AIM OF THE TASK. Report the count of lines in the records that contain "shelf", without any added text.
*** Begin section ***
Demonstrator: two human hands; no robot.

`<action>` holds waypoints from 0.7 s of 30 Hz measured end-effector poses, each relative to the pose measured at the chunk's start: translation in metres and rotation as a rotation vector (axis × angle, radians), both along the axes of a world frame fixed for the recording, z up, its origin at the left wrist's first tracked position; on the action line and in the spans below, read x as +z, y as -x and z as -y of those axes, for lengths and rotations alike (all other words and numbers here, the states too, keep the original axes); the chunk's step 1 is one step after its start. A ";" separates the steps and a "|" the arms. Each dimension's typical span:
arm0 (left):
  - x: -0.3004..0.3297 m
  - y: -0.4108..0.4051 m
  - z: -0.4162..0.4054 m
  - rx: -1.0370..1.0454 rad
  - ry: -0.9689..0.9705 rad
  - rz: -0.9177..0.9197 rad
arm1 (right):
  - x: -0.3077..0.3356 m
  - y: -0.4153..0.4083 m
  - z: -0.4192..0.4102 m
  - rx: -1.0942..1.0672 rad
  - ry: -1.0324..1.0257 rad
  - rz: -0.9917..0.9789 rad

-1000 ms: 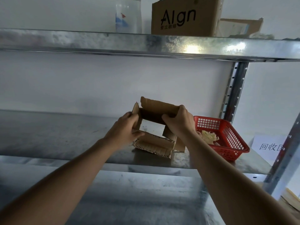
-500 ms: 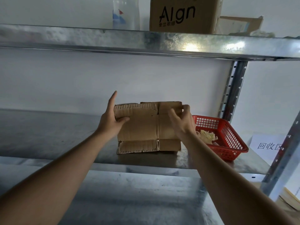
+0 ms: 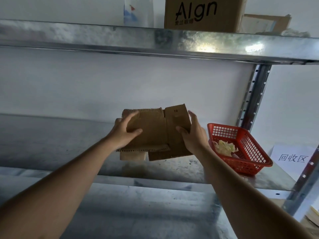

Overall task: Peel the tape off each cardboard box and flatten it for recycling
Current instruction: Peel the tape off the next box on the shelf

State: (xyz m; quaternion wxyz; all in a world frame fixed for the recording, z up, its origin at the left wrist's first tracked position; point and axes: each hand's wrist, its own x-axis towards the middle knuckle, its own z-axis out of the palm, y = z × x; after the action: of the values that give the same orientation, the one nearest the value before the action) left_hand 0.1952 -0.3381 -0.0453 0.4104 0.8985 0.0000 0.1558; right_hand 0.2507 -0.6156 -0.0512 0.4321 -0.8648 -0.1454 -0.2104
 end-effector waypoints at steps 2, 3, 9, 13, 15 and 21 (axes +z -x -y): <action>-0.003 -0.003 0.002 0.072 -0.106 -0.079 | -0.001 -0.004 -0.002 -0.034 0.091 -0.050; -0.005 -0.005 0.004 0.092 -0.164 -0.112 | -0.004 -0.005 -0.004 -0.047 0.140 -0.088; -0.020 -0.006 0.015 0.087 -0.569 -0.202 | -0.034 -0.001 -0.011 -0.083 0.491 -0.253; -0.033 -0.010 0.016 0.021 -0.673 -0.290 | -0.048 -0.002 -0.017 -0.103 0.683 -0.291; -0.039 -0.012 0.014 -0.002 -0.691 -0.337 | -0.050 -0.003 -0.018 -0.086 0.753 -0.278; -0.054 -0.013 0.021 -0.031 -0.791 -0.290 | -0.061 0.001 -0.024 0.218 0.765 -0.275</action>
State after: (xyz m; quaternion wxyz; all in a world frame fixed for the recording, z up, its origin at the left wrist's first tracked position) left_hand 0.2083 -0.3594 -0.0990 0.0318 0.9993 -0.0155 0.0095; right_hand 0.2493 -0.5915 -0.1118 0.1152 -0.9624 -0.2448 0.0229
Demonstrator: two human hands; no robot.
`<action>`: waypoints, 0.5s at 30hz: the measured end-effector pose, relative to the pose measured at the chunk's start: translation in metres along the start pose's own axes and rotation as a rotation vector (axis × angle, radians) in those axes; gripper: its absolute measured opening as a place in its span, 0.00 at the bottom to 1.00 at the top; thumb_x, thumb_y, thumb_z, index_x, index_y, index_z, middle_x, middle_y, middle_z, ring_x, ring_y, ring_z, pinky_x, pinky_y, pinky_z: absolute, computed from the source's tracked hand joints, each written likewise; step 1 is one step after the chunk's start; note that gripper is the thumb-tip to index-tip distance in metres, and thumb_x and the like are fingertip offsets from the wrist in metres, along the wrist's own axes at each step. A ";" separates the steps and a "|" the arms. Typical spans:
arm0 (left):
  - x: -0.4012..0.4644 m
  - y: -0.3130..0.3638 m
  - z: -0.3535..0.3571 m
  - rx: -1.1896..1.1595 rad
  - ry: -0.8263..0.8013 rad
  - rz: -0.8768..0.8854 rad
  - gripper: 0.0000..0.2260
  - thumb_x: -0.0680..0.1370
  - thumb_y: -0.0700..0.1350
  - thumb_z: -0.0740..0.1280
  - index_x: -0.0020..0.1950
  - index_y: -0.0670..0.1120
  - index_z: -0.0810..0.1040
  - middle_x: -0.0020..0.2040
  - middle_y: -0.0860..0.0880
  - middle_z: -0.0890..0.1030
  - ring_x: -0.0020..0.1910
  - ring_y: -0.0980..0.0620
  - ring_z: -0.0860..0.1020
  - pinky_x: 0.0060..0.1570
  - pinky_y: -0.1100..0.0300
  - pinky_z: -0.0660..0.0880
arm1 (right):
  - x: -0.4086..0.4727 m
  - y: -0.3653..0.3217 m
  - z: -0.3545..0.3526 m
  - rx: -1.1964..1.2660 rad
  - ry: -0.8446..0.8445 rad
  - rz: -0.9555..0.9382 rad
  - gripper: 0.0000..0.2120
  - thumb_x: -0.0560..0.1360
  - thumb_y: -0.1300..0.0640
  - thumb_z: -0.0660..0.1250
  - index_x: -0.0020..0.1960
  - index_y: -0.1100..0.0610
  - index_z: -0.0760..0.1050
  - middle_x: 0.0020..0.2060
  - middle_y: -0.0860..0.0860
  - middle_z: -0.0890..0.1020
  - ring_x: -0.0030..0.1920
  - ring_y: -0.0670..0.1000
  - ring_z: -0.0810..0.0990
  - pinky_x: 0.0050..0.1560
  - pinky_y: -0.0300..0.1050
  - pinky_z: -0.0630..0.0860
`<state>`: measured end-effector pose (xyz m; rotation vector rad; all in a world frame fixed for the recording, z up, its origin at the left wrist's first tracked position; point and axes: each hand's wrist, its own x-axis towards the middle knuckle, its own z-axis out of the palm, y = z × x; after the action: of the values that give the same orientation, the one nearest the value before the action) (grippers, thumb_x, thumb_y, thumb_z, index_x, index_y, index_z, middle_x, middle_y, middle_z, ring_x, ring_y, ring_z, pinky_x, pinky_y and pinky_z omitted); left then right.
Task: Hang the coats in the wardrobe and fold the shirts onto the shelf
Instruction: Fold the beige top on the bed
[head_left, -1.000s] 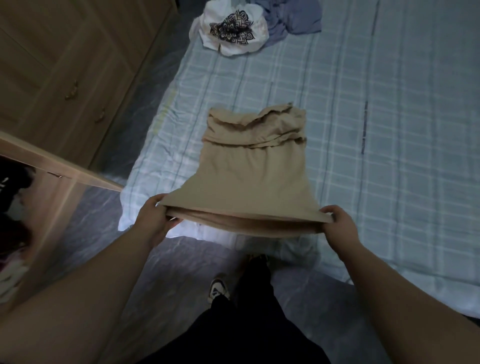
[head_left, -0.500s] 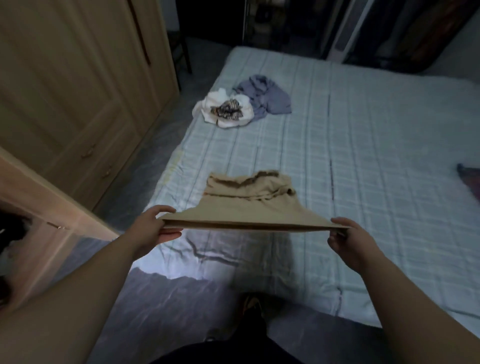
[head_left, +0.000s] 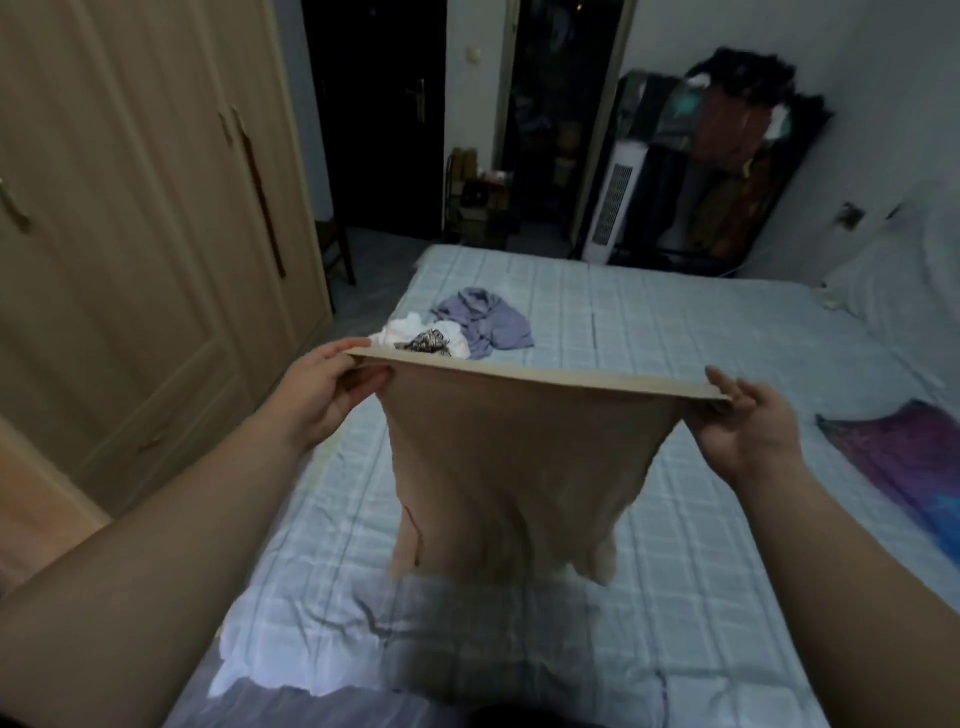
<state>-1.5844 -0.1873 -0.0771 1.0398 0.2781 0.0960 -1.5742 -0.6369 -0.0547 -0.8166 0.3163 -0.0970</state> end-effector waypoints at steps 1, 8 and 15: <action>0.009 0.009 0.012 -0.009 -0.012 0.029 0.10 0.81 0.33 0.57 0.50 0.40 0.77 0.39 0.42 0.84 0.42 0.45 0.84 0.47 0.51 0.82 | 0.004 -0.012 0.011 -0.018 -0.025 -0.038 0.35 0.44 0.57 0.81 0.50 0.62 0.78 0.36 0.55 0.78 0.39 0.54 0.80 0.52 0.52 0.79; 0.117 0.029 0.089 0.060 -0.020 0.094 0.10 0.81 0.35 0.58 0.50 0.44 0.78 0.40 0.43 0.83 0.45 0.44 0.82 0.51 0.48 0.80 | 0.099 -0.059 0.054 -0.238 0.054 -0.201 0.16 0.80 0.67 0.52 0.54 0.55 0.76 0.44 0.53 0.74 0.45 0.52 0.76 0.55 0.55 0.78; 0.260 0.004 0.161 0.032 0.064 0.085 0.08 0.81 0.35 0.59 0.53 0.43 0.77 0.48 0.41 0.81 0.53 0.42 0.80 0.61 0.45 0.76 | 0.273 -0.060 0.073 -0.299 0.094 -0.142 0.16 0.78 0.69 0.55 0.55 0.54 0.76 0.47 0.56 0.75 0.48 0.54 0.75 0.63 0.61 0.74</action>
<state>-1.2910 -0.2657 -0.0449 1.0817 0.2941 0.2026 -1.2900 -0.6826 -0.0298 -1.1329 0.3663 -0.2247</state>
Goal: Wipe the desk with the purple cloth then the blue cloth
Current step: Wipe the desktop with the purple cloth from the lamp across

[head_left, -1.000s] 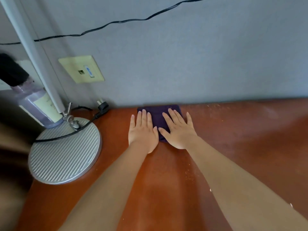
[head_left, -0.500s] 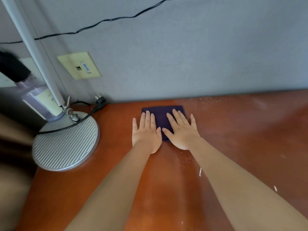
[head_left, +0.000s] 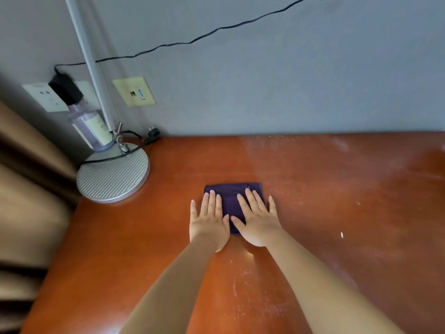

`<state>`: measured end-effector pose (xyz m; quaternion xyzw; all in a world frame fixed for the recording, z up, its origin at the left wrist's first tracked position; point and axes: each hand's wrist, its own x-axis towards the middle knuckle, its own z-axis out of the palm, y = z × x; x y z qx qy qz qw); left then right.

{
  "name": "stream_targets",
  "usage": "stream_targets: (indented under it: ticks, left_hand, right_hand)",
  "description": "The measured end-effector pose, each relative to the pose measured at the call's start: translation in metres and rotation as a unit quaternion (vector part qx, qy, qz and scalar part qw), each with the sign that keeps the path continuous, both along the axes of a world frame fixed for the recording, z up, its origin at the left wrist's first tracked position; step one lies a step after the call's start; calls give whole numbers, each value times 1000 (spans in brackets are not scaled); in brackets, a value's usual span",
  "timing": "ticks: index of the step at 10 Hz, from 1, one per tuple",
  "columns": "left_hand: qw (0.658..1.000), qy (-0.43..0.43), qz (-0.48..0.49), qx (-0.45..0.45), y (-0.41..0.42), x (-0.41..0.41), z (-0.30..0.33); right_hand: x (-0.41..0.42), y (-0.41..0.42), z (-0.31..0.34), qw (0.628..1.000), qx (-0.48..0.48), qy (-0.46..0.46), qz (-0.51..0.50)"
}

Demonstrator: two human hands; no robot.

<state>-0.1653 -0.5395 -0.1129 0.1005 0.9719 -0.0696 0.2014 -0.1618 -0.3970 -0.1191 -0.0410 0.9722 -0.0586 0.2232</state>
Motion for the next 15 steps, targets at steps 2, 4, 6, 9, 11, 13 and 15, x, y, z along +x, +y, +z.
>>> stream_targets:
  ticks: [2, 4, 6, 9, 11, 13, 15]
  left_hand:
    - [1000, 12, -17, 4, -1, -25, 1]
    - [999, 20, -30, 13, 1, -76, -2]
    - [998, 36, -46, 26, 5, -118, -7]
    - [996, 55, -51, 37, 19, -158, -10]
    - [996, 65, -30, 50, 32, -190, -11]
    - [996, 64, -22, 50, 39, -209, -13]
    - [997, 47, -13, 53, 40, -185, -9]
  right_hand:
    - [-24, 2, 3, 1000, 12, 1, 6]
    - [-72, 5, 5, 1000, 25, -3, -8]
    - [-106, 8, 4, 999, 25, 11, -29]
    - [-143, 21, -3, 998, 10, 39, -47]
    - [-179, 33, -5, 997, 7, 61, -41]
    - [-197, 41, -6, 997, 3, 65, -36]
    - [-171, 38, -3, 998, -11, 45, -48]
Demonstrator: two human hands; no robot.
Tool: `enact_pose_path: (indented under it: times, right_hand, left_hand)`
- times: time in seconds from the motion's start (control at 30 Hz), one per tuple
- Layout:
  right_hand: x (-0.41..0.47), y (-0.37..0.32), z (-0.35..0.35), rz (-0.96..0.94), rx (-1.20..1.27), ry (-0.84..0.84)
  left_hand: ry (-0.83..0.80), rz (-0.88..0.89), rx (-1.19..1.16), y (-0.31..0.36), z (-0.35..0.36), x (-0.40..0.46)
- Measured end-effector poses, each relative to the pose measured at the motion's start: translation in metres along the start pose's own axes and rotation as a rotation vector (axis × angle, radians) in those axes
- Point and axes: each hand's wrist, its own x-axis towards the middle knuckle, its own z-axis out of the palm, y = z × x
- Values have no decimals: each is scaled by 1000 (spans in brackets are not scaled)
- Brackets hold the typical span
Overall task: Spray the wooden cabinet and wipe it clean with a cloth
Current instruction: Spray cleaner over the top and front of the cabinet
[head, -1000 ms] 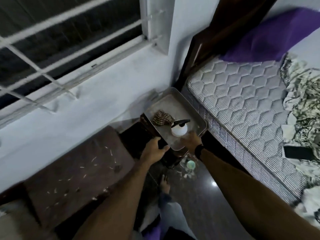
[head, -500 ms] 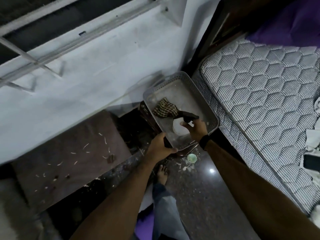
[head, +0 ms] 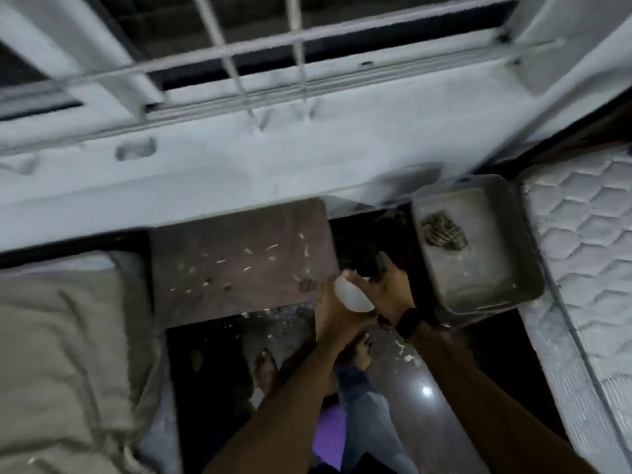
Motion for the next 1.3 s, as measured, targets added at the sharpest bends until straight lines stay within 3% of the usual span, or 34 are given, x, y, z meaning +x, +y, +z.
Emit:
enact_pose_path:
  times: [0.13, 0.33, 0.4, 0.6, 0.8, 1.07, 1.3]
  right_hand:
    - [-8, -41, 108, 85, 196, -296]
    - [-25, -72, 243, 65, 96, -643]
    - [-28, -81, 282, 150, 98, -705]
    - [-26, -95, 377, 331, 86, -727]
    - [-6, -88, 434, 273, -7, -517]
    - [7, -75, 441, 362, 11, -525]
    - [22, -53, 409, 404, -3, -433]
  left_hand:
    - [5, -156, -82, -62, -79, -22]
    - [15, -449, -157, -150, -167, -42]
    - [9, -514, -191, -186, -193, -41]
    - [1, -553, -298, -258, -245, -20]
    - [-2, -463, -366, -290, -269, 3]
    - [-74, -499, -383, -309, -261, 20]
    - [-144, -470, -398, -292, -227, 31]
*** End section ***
PROBLEM SOLUTION. 2